• **Activity**:
Please retype every entry below, keeping it exactly the same.

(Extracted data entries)
►

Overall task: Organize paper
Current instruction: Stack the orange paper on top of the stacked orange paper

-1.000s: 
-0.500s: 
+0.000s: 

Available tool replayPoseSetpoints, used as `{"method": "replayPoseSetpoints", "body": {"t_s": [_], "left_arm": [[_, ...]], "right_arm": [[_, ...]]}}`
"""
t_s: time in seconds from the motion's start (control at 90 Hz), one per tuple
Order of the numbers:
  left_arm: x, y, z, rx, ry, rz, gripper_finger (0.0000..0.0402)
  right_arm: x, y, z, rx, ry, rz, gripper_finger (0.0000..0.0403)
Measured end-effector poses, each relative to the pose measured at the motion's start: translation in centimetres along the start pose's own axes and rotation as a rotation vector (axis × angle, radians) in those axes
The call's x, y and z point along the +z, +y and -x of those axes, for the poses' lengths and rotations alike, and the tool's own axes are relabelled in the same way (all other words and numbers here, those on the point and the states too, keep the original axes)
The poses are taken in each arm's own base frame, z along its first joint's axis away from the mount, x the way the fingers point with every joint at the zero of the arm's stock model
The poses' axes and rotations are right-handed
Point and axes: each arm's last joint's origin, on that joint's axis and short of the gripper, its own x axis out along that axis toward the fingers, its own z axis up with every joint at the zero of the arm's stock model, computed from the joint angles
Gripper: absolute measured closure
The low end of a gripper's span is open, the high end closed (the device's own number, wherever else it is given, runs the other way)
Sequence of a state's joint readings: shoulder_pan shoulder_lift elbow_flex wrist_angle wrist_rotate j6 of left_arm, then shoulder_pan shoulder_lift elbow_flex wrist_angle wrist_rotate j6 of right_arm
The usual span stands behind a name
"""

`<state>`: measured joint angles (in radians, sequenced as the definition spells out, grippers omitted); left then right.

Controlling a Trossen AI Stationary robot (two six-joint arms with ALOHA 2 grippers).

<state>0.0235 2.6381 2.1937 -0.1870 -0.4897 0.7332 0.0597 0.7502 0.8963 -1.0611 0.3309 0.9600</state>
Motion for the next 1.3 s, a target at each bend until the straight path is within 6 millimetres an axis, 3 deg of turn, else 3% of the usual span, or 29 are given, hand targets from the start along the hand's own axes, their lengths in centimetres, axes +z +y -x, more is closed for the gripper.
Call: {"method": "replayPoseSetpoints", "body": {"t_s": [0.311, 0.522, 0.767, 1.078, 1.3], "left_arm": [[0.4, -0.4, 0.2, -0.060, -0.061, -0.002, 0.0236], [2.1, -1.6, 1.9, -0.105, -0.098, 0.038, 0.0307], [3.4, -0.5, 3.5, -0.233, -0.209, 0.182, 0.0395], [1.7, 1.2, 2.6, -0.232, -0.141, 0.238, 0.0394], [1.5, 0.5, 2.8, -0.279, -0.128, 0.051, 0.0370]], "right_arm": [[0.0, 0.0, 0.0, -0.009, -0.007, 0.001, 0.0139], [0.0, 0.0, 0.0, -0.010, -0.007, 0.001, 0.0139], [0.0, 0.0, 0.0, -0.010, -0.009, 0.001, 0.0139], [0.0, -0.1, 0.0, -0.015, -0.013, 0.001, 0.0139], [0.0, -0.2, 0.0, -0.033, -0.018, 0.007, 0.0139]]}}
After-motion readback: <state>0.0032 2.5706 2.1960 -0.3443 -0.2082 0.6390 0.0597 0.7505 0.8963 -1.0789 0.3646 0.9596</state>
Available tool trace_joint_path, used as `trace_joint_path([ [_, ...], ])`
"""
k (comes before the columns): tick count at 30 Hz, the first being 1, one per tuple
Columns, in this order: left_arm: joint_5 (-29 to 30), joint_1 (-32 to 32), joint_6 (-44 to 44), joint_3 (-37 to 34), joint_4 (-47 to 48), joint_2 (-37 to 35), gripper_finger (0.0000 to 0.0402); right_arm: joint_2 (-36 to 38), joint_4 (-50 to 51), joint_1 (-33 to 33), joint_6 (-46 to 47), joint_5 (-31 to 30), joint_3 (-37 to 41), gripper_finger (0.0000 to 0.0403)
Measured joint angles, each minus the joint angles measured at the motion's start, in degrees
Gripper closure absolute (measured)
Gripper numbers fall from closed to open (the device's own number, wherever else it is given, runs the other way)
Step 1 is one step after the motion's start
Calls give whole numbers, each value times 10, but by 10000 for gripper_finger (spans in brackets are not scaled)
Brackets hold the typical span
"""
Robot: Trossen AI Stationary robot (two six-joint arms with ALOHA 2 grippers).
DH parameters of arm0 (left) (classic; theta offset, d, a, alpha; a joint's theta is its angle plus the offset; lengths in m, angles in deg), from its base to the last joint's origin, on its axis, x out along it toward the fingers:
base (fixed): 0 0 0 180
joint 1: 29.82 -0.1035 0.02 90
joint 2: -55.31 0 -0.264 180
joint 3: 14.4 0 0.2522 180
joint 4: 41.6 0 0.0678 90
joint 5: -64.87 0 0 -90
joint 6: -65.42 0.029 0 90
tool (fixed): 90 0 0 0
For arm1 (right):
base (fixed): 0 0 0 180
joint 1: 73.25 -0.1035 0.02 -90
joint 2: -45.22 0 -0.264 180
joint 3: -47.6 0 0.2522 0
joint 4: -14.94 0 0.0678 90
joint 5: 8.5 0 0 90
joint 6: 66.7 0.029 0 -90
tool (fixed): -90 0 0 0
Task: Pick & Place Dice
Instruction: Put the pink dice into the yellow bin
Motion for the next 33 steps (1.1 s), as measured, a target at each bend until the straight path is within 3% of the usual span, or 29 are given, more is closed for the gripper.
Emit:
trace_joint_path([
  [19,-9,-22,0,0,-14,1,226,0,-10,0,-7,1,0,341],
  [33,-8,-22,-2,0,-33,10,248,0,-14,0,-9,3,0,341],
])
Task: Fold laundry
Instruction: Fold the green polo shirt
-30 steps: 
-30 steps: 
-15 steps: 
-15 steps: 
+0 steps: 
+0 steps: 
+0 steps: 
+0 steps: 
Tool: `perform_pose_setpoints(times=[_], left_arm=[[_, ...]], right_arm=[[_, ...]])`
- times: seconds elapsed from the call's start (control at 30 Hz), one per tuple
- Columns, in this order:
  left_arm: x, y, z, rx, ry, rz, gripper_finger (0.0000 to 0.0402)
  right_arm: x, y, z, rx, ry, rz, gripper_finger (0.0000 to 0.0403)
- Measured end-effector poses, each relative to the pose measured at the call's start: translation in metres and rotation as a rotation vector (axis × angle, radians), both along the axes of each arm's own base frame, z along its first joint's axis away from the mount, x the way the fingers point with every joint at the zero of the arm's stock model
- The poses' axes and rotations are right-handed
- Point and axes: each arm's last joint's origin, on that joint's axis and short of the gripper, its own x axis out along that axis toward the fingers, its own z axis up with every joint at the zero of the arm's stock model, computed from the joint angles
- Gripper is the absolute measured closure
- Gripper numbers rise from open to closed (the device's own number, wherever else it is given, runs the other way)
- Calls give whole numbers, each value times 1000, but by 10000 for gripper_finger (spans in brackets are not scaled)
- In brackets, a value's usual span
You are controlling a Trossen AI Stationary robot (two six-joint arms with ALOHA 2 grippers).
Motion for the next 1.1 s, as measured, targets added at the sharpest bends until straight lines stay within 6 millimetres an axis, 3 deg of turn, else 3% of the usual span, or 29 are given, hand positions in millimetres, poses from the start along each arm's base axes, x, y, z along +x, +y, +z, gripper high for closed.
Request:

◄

• **Exercise output**:
Overall task: Organize paper
Current instruction: Stack the orange paper on top of the stacked orange paper

-1.000s: 
-0.500s: 
+0.000s: 

Available tool replayPoseSetpoints, used as `{"method": "replayPoseSetpoints", "body": {"t_s": [_], "left_arm": [[_, ...]], "right_arm": [[_, ...]]}}`
"""
t_s: time in seconds from the motion's start (control at 90 Hz), one per tuple
Order of the numbers:
  left_arm: x, y, z, rx, ry, rz, gripper_finger (0.0000..0.0402)
  right_arm: x, y, z, rx, ry, rz, gripper_finger (0.0000..0.0403)
Measured end-effector poses, each relative to the pose measured at the motion's start: translation in centimetres along the start pose's own axes and rotation as a rotation vector (axis × angle, radians) in those axes
The call's x, y and z point along the +z, +y and -x of those axes, for the poses' lengths and rotations alike, and the tool's own axes are relabelled in the same way (all other words and numbers here, those on the point and the states too, keep the original axes)
The poses are taken in each arm's own base frame, z along its first joint's axis away from the mount, x the way the fingers point with every joint at the zero of the arm's stock model
The poses' axes and rotations are right-handed
Point and axes: each arm's last joint's origin, on that joint's axis and short of the gripper, its own x axis out along that axis toward the fingers, its own z axis up with every joint at the zero of the arm's stock model, computed from the joint angles
Gripper: absolute measured closure
The low end of a gripper's span is open, the high end closed (the device's own number, wherever else it is given, runs the other way)
Sequence of a state's joint readings: shoulder_pan shoulder_lift elbow_flex wrist_angle wrist_rotate j6 of left_arm, then shoulder_pan shoulder_lift elbow_flex wrist_angle wrist_rotate j6 of right_arm
The usual span stands behind a name
"""

`<state>`: measured joint angles (in radians, sequenced as the definition spells out, grippers omitted); left then right.

Controlling a Trossen AI Stationary robot (two six-joint arms with ALOHA 2 grippers).

<state>0.0235 2.6381 2.1937 -0.1870 -0.4897 0.7332 0.0597 0.7502 0.8963 -1.0611 0.3309 0.9600</state>
Motion for the next 1.3 s, a target at each bend until the straight path is within 6 millimetres an axis, 3 deg of turn, else 3% of the usual span, or 29 are given, hand targets from the start along the hand's own axes, their lengths in centimetres, axes +z +y -x, more is closed for the gripper.
Call: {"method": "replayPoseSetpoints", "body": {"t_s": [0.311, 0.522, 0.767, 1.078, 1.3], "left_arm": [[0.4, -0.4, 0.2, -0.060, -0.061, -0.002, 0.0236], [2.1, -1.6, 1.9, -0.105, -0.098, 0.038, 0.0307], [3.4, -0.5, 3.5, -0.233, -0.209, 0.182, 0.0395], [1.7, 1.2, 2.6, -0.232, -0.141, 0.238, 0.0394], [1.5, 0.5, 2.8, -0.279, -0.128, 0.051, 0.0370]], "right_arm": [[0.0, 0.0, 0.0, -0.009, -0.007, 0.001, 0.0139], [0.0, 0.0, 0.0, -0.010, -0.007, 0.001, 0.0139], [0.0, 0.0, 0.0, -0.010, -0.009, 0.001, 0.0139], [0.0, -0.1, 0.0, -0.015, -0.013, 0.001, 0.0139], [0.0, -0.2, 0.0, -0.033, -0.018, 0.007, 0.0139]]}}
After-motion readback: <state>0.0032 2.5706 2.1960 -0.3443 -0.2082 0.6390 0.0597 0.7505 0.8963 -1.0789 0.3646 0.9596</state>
Available tool trace_joint_path, used as `trace_joint_path([ [_, ...], ])`
"""
k (comes before the columns): tick count at 30 Hz, the first being 1, one per tuple
Columns, in this order: left_arm: joint_5 (-29 to 30), joint_1 (-32 to 32), joint_6 (-44 to 44), joint_3 (-37 to 34), joint_4 (-47 to 48), joint_2 (-37 to 35), gripper_finger (0.0000 to 0.0402); right_arm: joint_2 (-36 to 38), joint_4 (-50 to 51), joint_1 (-33 to 33), joint_6 (-46 to 47), joint_5 (-31 to 30), joint_3 (-37 to 41), gripper_finger (0.0000 to 0.0403)
Measured joint angles, each minus the joint angles measured at the motion's start, in degrees
Gripper closure absolute (measured)
Gripper numbers fall from closed to open (the device's own number, wherever else it is given, runs the other way)
Step 1 is one step after the motion's start
Calls give whole numbers, each value times 10, but by 10000 for gripper_finger (spans in brackets are not scaled)
Brackets hold the typical span
"""
Robot: Trossen AI Stationary robot (two six-joint arms with ALOHA 2 grippers).
DH parameters of arm0 (left) (classic; theta offset, d, a, alpha; a joint's theta is its angle plus the offset; lengths in m, angles in deg), from its base to the last joint's origin, on its axis, x out along it toward the fingers:
base (fixed): 0 0 0 180
joint 1: 29.82 -0.1035 0.02 90
joint 2: -55.31 0 -0.264 180
joint 3: 14.4 0 0.2522 180
joint 4: 41.6 0 0.0678 90
joint 5: -64.87 0 0 -90
joint 6: -65.42 0.029 0 90
tool (fixed): 90 0 0 0
For arm1 (right):
base (fixed): 0 0 0 180
joint 1: 73.25 -0.1035 0.02 -90
joint 2: -45.22 0 -0.264 180
joint 3: -47.6 0 0.2522 0
joint 4: -14.94 0 0.0678 90
joint 5: 8.5 0 0 90
joint 6: 66.7 0.029 0 -90
tool (fixed): -90 0 0 0
Task: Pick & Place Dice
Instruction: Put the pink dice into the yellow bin
Motion for the next 33 steps (1.1 s), as measured, a target at each bend until the straight path is within 3% of the usual span, or 29 are given, more is closed for the gripper.
Emit:
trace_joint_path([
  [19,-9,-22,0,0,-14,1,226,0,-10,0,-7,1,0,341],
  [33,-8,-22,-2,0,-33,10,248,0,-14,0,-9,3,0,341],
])
Task: Fold laundry
Instruction: Fold the green polo shirt
-30 steps: 
-30 steps: 
-15 steps: 
-15 steps: 
+0 steps: 
+0 steps: 
+0 steps: 
+0 steps: 
Tool: `perform_pose_setpoints(times=[_], left_arm=[[_, ...]], right_arm=[[_, ...]])`
- times: seconds elapsed from the call's start (control at 30 Hz), one per tuple
- Columns, in this order:
  left_arm: x, y, z, rx, ry, rz, gripper_finger (0.0000 to 0.0402)
  right_arm: x, y, z, rx, ry, rz, gripper_finger (0.0000 to 0.0403)
- Measured end-effector poses, each relative to the pose measured at the call's start: translation in metres and rotation as a rotation vector (axis × angle, radians), both along the axes of each arm's own base frame, z along its first joint's axis away from the mount, x the way the fingers point with every joint at the zero of the arm's stock model
- The poses' axes and rotations are right-handed
- Point and axes: each arm's last joint's origin, on that joint's axis and short of the gripper, its own x axis out along that axis toward the fingers, its own z axis up with every joint at the zero of the arm's stock model, computed from the joint angles
- Gripper is the absolute measured closure
- Gripper numbers rise from open to closed (the device's own number, wherever else it is given, runs the other way)
- Calls give whole numbers, each value times 1000, but by 10000 for gripper_finger (spans in brackets are not scaled)
- In brackets, a value's usual span
You are controlling a Trossen AI Stationary robot (two six-joint arms with ALOHA 2 grippers).
Motion for the next 1.1 s, as measured, targets added at the sharpest bends until straight lines stay within 6 millimetres an axis, 3 deg of turn, else 3% of the usual span, or 29 are given, hand positions in millimetres, poses from the start along each arm's base axes, x, y, z along +x, +y, +z, gripper high for closed.
Request:

This output requires no further additions.